代码中拉取数据有两种，一种是remoteBlocks另一种localBlocks，如果数据不在本地节点上，那么就要通过网络去获取数据，通过网络拉取就会占用网络带宽，所以系统提供了两种策略，具体实现在splitLocalRemoteBlocks方法中：

private[this] def splitLocalRemoteBlocks(): ArrayBuffer[FetchRequest] = {
    // Make remote requests at most maxBytesInFlight / 5 in length; the reason to keep them
    // smaller than maxBytesInFlight is to allow multiple, parallel fetches from up to 5
    // nodes, rather than blocking on reading output from one node.
    // 每次最多启动5个线程到最多5个节点上读取数据
    // 每次请求的数据大小不会超过maxBytesInFlight的1/5
    val targetRequestSize = math.max(maxBytesInFlight / 5, 1L)
    logDebug("maxBytesInFlight: " + maxBytesInFlight + ", targetRequestSize: " + targetRequestSize)
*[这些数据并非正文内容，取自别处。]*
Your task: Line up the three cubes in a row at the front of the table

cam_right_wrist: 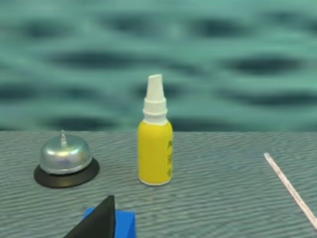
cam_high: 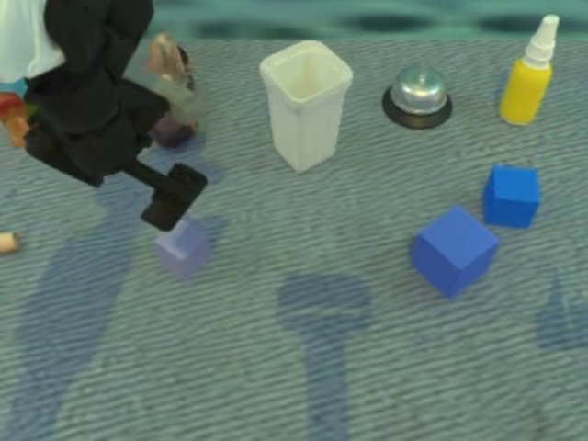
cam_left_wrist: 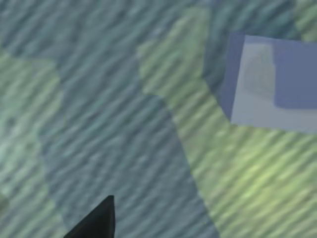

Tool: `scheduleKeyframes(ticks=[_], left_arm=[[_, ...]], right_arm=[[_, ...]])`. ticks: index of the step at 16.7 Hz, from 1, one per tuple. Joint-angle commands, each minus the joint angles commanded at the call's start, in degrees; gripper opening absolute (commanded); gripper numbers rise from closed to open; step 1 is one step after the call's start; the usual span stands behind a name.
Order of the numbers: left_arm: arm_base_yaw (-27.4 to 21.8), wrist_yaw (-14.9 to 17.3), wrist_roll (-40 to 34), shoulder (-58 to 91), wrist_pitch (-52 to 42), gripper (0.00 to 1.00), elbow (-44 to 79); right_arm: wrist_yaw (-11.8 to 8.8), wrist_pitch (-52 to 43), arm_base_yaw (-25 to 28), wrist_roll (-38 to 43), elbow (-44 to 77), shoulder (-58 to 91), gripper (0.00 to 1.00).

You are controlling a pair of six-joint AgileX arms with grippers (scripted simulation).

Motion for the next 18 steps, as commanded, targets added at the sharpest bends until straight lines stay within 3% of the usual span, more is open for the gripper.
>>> scheduleKeyframes(ticks=[5,12,18], left_arm=[[-2.42,0.02,2.04,13.24,-6.69,1.00,11.45],[-2.44,0.02,2.26,14.55,-7.13,1.00,12.55],[-2.59,0.06,2.43,18.95,4.25,1.00,5.89]], right_arm=[[0.00,0.00,0.00,0.00,0.00,0.00,1.00],[0.00,0.00,0.00,0.00,0.00,0.00,1.00],[0.00,0.00,0.00,0.00,0.00,0.00,1.00]])
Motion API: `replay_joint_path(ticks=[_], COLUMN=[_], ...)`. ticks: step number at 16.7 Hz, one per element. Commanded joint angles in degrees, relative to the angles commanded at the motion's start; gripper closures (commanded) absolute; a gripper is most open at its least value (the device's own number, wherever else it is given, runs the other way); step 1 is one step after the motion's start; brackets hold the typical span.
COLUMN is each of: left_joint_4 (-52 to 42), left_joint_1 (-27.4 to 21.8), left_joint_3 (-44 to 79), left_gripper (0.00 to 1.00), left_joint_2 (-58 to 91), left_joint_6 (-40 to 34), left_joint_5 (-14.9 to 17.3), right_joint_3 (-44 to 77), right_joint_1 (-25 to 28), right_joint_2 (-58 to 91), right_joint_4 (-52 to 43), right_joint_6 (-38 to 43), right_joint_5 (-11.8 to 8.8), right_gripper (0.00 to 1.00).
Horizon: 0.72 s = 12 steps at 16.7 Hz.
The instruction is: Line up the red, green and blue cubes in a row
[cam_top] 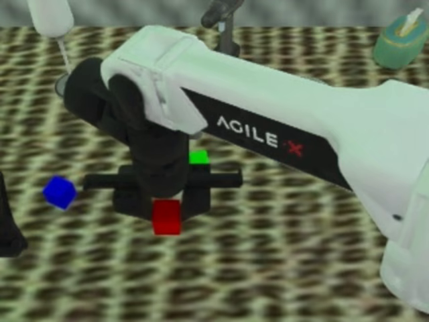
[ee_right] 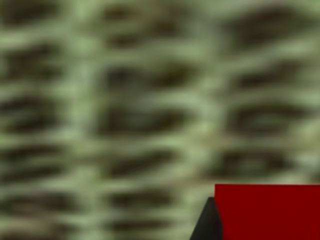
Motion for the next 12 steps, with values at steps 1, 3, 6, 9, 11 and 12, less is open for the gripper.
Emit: replay_joint_path(ticks=[1,3,6,9,11,12], left_joint_4=[0.0,0.0,0.0,0.0,0.0,0.0], left_joint_1=[0.0,0.0,0.0,0.0,0.0,0.0], left_joint_3=[0.0,0.0,0.0,0.0,0.0,0.0], left_gripper=[0.00,0.00,0.00,0.00,0.00,0.00], left_joint_2=[0.0,0.0,0.0,0.0,0.0,0.0], left_joint_6=[0.0,0.0,0.0,0.0,0.0,0.0], left_joint_5=[0.0,0.0,0.0,0.0,0.0,0.0], right_joint_3=[0.0,-0.3,-4.2,-10.9,-13.4,-13.8], right_joint_1=[0.0,-0.2,0.0,0.0,0.1,0.2], right_joint_2=[0.0,-0.2,0.0,0.6,1.0,1.2], right_joint_4=[0.0,0.3,4.4,11.9,14.6,15.0], right_joint_6=[0.0,-0.1,-0.2,0.1,0.2,0.2], right_joint_5=[0.0,-0.1,0.0,0.0,0.0,0.0], right_gripper=[1.00,1.00,1.00,1.00,1.00,1.00])
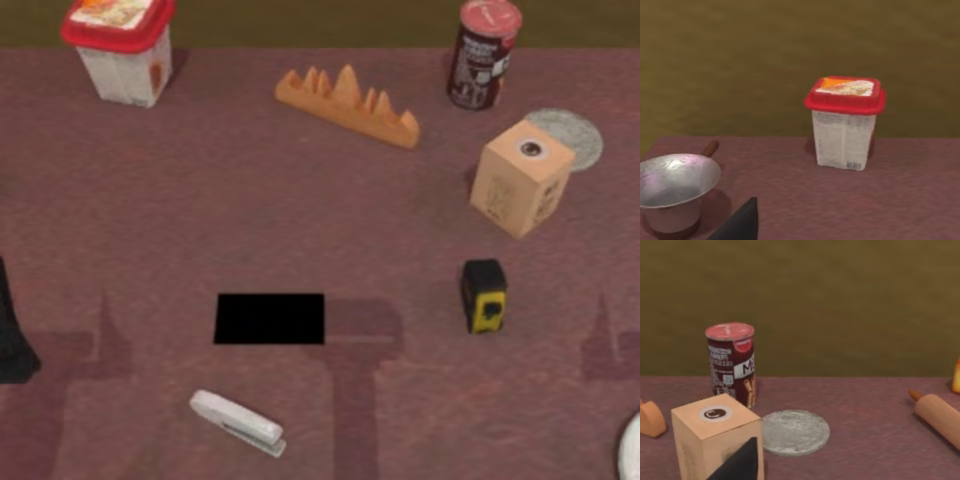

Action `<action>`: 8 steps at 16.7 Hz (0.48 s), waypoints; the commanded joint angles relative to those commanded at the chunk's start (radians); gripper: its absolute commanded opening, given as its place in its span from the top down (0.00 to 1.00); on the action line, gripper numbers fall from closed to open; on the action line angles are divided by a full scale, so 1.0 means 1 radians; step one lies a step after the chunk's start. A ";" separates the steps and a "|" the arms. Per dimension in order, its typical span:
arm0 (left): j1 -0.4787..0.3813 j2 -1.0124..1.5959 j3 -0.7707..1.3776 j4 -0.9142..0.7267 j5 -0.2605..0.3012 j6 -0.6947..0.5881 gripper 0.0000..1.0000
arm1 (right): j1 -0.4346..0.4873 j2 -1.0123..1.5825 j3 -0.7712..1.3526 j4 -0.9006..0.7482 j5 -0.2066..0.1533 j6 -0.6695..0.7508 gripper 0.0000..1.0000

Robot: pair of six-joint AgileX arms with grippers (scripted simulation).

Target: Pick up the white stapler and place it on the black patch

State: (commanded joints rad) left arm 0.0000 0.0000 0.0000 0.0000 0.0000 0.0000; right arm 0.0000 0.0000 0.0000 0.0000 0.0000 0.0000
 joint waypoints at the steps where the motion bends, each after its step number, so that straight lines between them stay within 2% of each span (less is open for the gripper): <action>1: 0.000 0.000 0.000 0.000 0.000 0.000 0.00 | 0.000 0.000 0.000 0.000 0.000 0.000 0.00; 4: -0.020 0.032 0.030 -0.027 0.002 0.032 0.00 | 0.000 0.000 0.000 0.000 0.000 0.000 0.00; 8: -0.115 0.224 0.189 -0.167 0.003 0.208 0.00 | 0.000 0.000 0.000 0.000 0.000 0.000 0.00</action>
State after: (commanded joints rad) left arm -0.1146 0.2236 0.1888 -0.1665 0.0025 0.2084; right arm 0.0000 0.0000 0.0000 0.0000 0.0000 0.0000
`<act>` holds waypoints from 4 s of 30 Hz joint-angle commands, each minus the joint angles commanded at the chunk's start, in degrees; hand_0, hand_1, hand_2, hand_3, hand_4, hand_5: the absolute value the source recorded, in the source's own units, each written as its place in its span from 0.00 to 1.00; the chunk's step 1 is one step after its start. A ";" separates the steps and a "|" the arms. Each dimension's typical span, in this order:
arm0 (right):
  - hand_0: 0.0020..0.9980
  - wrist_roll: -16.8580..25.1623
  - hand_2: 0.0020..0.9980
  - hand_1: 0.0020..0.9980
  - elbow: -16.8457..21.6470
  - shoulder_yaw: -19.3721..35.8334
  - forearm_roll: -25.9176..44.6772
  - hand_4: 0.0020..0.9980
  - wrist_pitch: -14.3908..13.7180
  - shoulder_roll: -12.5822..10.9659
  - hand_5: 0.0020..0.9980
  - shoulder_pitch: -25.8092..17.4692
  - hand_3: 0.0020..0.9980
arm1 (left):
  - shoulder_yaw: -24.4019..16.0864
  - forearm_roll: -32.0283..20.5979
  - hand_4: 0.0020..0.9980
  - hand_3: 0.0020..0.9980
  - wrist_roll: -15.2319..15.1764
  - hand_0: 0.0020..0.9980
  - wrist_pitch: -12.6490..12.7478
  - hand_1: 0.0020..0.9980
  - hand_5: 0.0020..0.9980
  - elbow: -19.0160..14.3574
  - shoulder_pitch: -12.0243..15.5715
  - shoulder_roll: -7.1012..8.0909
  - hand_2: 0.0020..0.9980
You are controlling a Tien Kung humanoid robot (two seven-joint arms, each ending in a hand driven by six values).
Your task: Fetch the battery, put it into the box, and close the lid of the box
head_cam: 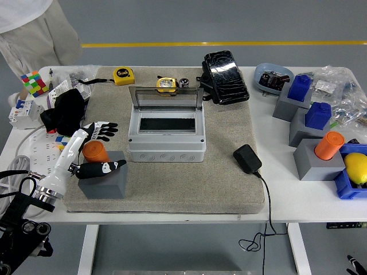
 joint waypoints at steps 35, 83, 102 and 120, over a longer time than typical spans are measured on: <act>0.63 -0.05 0.64 0.65 0.00 0.48 -0.05 0.93 0.05 0.06 0.48 -0.26 0.55 | 0.05 -6.70 0.95 0.51 -1.35 0.30 -2.12 0.30 0.00 -1.15 0.41 -0.52 0.41; 0.63 0.03 0.64 0.64 0.00 0.74 -0.03 0.92 -0.09 0.31 0.47 -0.24 0.55 | 1.55 -8.91 0.97 0.45 -3.31 0.14 -2.84 0.14 0.00 -3.41 -1.65 0.12 0.26; 0.63 0.04 0.64 0.64 0.00 0.38 0.18 0.92 -0.68 0.61 0.47 -0.24 0.55 | 15.10 10.02 1.00 0.44 6.44 0.13 -0.19 0.13 0.00 -7.78 -21.56 6.17 0.25; 0.62 -0.03 0.64 0.64 0.00 -0.95 1.14 0.92 -1.06 0.83 0.47 -0.22 0.55 | 29.16 23.49 1.00 0.44 19.27 0.12 2.49 0.13 0.00 3.21 -38.19 0.67 0.25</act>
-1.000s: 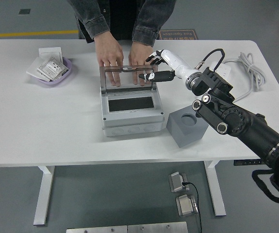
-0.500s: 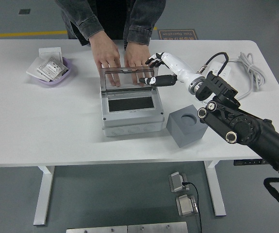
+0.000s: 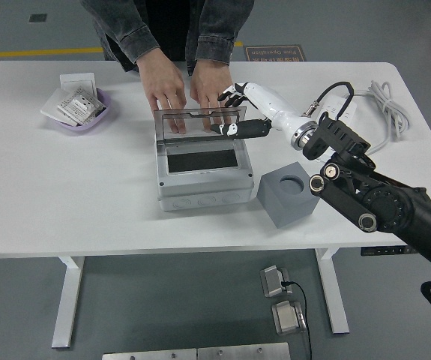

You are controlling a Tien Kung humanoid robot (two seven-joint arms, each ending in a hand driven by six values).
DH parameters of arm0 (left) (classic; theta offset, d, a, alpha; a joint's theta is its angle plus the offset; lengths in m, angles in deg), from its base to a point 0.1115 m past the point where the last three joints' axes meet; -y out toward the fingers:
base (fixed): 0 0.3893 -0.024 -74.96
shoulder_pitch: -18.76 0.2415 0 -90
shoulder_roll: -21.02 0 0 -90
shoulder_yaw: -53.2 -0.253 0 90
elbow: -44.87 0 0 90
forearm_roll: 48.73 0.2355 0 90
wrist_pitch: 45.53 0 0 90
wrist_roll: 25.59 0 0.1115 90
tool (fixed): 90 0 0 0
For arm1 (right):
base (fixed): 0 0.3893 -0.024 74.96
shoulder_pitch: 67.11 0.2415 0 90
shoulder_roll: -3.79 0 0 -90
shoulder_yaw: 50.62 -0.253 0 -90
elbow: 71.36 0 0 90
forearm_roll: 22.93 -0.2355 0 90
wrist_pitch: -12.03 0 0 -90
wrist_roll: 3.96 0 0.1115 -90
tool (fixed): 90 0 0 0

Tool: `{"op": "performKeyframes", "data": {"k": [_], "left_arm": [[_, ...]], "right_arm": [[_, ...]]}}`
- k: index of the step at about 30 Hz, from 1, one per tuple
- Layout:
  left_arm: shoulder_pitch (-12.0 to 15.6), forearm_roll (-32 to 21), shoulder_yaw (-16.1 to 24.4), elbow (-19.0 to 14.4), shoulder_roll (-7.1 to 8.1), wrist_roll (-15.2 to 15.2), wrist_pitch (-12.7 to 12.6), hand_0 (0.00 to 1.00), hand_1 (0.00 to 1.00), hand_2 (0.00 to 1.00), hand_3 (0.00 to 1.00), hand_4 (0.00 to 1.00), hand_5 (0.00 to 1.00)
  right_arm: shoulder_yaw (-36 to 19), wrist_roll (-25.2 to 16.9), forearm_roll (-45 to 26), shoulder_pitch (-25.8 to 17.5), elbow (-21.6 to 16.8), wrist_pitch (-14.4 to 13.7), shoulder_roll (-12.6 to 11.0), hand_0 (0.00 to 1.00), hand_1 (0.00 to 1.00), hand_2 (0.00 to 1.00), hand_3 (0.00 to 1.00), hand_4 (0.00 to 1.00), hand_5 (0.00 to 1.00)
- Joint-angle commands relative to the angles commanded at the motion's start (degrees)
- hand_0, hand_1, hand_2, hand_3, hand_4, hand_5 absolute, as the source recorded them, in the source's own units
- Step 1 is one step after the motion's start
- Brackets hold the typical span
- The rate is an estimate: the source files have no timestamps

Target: Pick up the cylinder from the cube,place it in the box,flap close box

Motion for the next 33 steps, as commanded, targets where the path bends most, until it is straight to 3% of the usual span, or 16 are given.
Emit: {"op": "performKeyframes", "data": {"k": [17,27,33], "left_arm": [[-0.2,-0.6,-0.3,0.0,0.05,-0.1,-0.1,0.709,0.711,0.623,0.716,0.774,0.563],[-0.1,-1.0,-0.5,0.0,-0.04,-0.2,-0.1,0.709,0.711,0.623,0.715,0.775,0.565],[-0.2,-1.2,-0.6,0.0,-0.08,-0.3,-0.2,0.709,0.711,0.623,0.715,0.774,0.564]], "right_arm": [[2.6,0.0,-1.2,-0.3,-1.6,-0.5,1.4,0.765,0.665,0.678,0.723,0.89,0.487],[5.0,0.5,-1.6,-1.6,-6.2,-0.7,0.5,0.751,0.66,0.682,0.722,0.874,0.476],[5.3,0.5,-1.9,-2.1,-6.9,-0.7,0.1,0.748,0.66,0.681,0.72,0.872,0.474]]}}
    // Split local and remote blocks. Remote blocks are further split into FetchRequests of size
    // at most maxBytesInFlight in order to limit the amount of data in flight.
    val remoteRequests = new ArrayBuffer[FetchRequest]

    // Tracks total number of blocks (including zero sized blocks)
    var totalBlocks = 0
    for ((address, blockInfos) <- blocksByAddress) {
      totalBlocks += blockInfos.size
      if (address.executorId == blockManager.blockManagerId.executorId) {
        // Filter out zero-sized blocks
        // 需要过滤大小为0的本地block
        localBlocks ++= blockInfos.filter(_._2 != 0).map(_._1)
        numBlocksToFetch += localBlocks.size
      } else {    // 需要远程获取的block
        val iterator = blockInfos.iterator
        var curRequestSize = 0L
        var curBlocks = new ArrayBuffer[(BlockId, Long)]
        while (iterator.hasNext) {
          val (blockId, size) = iterator.next()
          // Skip empty blocks
          if (size > 0) {
            curBlocks += ((blockId, size))
            remoteBlocks += blockId
            numBlocksToFetch += 1
            curRequestSize += size
          } else if (size < 0) {
            throw new BlockException(blockId, "Negative block size " + size)
          }
          if (curRequestSize >= targetRequestSize) {
            // Add this FetchRequest
            remoteRequests += new FetchRequest(address, curBlocks)
            curBlocks = new ArrayBuffer[(BlockId, Long)]
            logDebug(s"Creating fetch request of $curRequestSize at $address")
            curRequestSize = 0
          }
        }
        // Add in the final request
        if (curBlocks.nonEmpty) {
          remoteRequests += new FetchRequest(address, curBlocks)
        }
      }
    }
    logInfo(s"Getting $numBlocksToFetch non-empty blocks out of $totalBlocks blocks")
    remoteRequests
  }

从代码逻辑中可以得出通过网络了拉取数据blocks的策略：

每次最多启动5个线程到最多5个节点上读取数据
每次请求数据的大小不会超过spark.reducer.maxMbInFlight(默认48MB)的五分之一

这么做的目的一个是减少占用带宽，另一个是使用并行化请求数据减少请求时间。

请求已经切分好了，接下来通过调用fetchUpToMaxBytes()方法来发送请求：

private def fetchUpToMaxBytes(): Unit = {
  // Send fetch requests up to maxBytesInFlight
  while (fetchRequests.nonEmpty &&
    (bytesInFlight == 0 || bytesInFlight + fetchRequests.front.size <= maxBytesInFlight)) {
    sendRequest(fetchRequests.dequeue())
  }
}

当请求大小不超过maxBytesInFlight，发送请求sendRequest()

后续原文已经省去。